И, наконец, сегодняшняя "купоросная пилюля": назначение Суворова к войскам в Финляндию - осмотреть, надежны ли укрепления на северных границах России.
Все это понятно даже младенцу.
Завтра в Таврическом дворце Потемкин дает бал в честь взятия Измаила. Не пригласить, обойти Суворова, которому Россия обязана взятием Измаила, нельзя, а пригласить - значит чествовать Суворова. И Потемкин нашел благовидный предлог услать его подальше: победителя выгнали из Петербурга.
Вот она, благодарность! Вот он, "вернейший друг", как называл себя в письмах к Суворову князь Потемкин.
"Ну что ж, веселитесь! А я тем временем потружусь. Мое дело не пропадет! Границы России должны быть крепки везде - на юге и на севере. Работы много, надо спешить!"

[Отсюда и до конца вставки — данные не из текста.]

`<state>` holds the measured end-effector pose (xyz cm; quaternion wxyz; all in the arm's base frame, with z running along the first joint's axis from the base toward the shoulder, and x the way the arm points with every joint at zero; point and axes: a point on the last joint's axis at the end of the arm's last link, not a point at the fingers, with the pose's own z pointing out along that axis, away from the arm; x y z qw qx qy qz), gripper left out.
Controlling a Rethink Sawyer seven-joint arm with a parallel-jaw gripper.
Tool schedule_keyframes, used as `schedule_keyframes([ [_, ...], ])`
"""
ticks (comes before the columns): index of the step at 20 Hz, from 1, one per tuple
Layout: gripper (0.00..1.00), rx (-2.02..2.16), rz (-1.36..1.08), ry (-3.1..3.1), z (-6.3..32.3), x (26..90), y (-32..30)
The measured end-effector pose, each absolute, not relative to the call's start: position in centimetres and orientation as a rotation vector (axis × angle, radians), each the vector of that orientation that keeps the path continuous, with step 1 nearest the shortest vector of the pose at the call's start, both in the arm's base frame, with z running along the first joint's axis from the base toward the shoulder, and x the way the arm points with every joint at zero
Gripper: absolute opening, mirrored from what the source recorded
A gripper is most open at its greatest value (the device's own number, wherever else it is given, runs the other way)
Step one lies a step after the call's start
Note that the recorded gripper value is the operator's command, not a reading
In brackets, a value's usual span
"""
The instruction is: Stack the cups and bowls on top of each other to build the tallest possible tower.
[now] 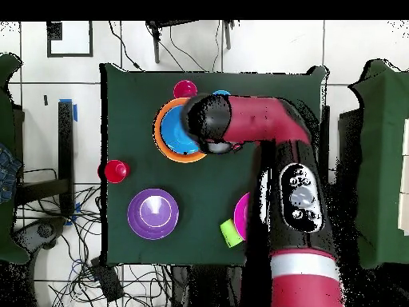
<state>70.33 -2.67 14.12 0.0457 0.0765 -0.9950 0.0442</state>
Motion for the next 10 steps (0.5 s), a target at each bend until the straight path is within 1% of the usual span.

Суворов обернулся и нетерпеливо махнул рукой. Ямщик ударил по лошадям. Тройка подкатила. Суворов вскочил в повозку и бодро приказал:
– Погоняй!
И тройка, разбрызгивая во все стороны грязь, помчалась вперед.
"Хотите отмахнуться, забыть победителя Измаила? - думал Суворов. Пожалуйста, забывайте! Но отечество, но русский народ - не забудет!"